→ Your goal: Return only those lines of the records below in which "reshaped" appears.

Dataset entries:
☆ ☆ ☆
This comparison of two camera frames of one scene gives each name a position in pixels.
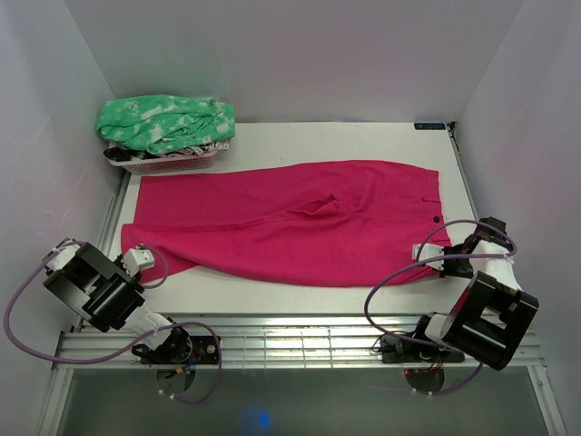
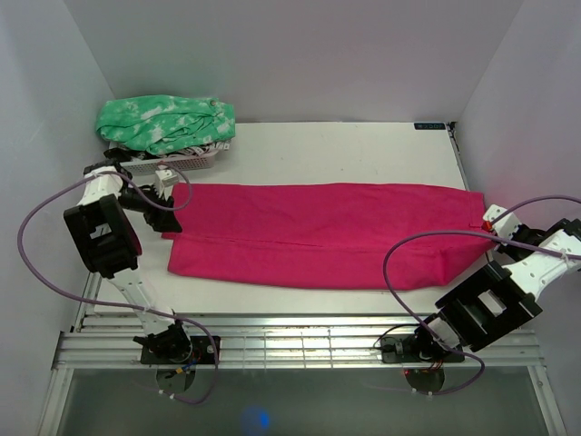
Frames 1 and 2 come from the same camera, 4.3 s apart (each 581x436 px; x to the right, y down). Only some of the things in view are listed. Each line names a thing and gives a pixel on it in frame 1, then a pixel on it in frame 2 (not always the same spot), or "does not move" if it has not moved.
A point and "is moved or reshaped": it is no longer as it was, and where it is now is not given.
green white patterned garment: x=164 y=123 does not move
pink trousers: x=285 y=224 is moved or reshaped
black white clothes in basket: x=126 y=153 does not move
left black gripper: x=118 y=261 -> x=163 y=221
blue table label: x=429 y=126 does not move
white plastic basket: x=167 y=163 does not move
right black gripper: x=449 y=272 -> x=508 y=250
☆ ☆ ☆
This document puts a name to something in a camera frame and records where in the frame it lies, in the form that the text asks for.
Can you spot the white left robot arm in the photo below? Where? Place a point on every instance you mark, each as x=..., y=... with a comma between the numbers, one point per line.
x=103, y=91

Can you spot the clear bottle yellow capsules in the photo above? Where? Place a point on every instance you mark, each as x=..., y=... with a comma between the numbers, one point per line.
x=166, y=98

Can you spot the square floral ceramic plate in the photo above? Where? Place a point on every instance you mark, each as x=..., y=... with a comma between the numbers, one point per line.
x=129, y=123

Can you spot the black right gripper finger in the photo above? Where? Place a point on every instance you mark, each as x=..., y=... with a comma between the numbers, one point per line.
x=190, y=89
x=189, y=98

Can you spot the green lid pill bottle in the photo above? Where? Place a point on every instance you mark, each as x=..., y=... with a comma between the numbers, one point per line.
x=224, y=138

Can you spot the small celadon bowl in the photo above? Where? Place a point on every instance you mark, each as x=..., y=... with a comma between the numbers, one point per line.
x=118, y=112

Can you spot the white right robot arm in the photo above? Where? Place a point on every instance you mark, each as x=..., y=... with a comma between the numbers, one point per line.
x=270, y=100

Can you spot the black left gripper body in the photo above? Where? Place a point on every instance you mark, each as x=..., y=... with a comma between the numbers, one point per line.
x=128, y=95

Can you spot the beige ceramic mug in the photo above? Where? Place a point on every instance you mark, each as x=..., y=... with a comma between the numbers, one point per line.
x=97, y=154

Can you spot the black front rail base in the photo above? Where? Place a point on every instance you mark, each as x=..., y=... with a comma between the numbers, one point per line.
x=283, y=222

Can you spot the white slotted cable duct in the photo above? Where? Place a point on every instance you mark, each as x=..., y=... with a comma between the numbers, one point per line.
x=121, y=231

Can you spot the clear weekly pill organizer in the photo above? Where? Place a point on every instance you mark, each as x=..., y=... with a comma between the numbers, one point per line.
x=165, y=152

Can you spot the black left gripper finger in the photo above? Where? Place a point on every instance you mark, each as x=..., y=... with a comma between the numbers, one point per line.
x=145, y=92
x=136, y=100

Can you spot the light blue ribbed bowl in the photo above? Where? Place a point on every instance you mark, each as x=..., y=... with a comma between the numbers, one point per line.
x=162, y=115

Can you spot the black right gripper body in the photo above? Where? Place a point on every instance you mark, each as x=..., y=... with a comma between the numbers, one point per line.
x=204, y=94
☆ ☆ ☆
→ Reply to the task:
A point and "is moved or reshaped": it is no longer as it was, and where it is now is not given.
pink trousers: x=285 y=224 is moved or reshaped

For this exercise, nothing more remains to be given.